This does suck for me big time, as I had no plans to keep these Red Zebra fry, just wanted to grow them out big enough to give away as free fish in order to get to know a few local cichlid keepers around here. Nephews had interest in them too. I tried catching them with a net and no luck yet. I am over filtered so I am not to worried on the well over stocked tank I got now. But I do need to get them out asap and rehome them.

Anywho, the little fry are doin great, however, their "Momma" doesn't like them at all. I can easily accuse her for killing one of the young. She then chased many of them around on day 1. The Auratus didn't like the action she created while doing this and really really took it upon himself to battle Momma. And welp, lets just say the Auratus won, big time... I put Momma in a breeder bin and the Auratus simply wouldn't give up, he was trying hard to get the breeder bin to flip. The OB Peacock would come over to the bin while the Auratus was there and they would court eachother and the Auratus would bail. Was weird watching another fish I guess "protect" an injured fish.

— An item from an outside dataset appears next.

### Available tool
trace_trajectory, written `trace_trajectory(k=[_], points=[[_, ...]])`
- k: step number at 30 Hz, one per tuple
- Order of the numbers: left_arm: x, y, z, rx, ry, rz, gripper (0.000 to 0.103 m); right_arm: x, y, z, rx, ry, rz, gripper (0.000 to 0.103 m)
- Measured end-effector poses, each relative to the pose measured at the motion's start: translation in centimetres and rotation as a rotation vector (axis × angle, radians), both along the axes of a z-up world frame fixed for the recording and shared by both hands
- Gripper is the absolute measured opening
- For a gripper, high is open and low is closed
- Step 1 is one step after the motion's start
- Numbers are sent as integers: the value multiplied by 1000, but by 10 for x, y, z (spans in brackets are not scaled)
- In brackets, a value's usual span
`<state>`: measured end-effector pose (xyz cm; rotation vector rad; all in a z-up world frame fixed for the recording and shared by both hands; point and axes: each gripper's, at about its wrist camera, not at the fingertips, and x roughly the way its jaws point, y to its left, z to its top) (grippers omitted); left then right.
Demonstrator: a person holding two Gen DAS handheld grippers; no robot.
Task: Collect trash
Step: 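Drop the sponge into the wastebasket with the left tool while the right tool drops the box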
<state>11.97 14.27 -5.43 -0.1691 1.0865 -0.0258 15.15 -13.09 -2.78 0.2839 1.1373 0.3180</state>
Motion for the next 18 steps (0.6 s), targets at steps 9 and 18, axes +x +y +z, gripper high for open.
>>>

So this led me to rethink my stocking choices like you said above PhinFan. Seeing as I am running mixed, and many other folks do too, successfully. I want to continue trying. So in order to do this I need a "Triage" tank. Yesterday while I was out at LFS I picked up a 10gallon starter kit for $70 bucks.

Got "Momma" in there now recovering from 98% tail fin loss and some scale loss. I've been reading and it's around 2 weeks for fin regrowth?

She seems very happy in the 10 gallon, perked up, swimming and eating. So hopefully she starts showing regrowth sooner then later.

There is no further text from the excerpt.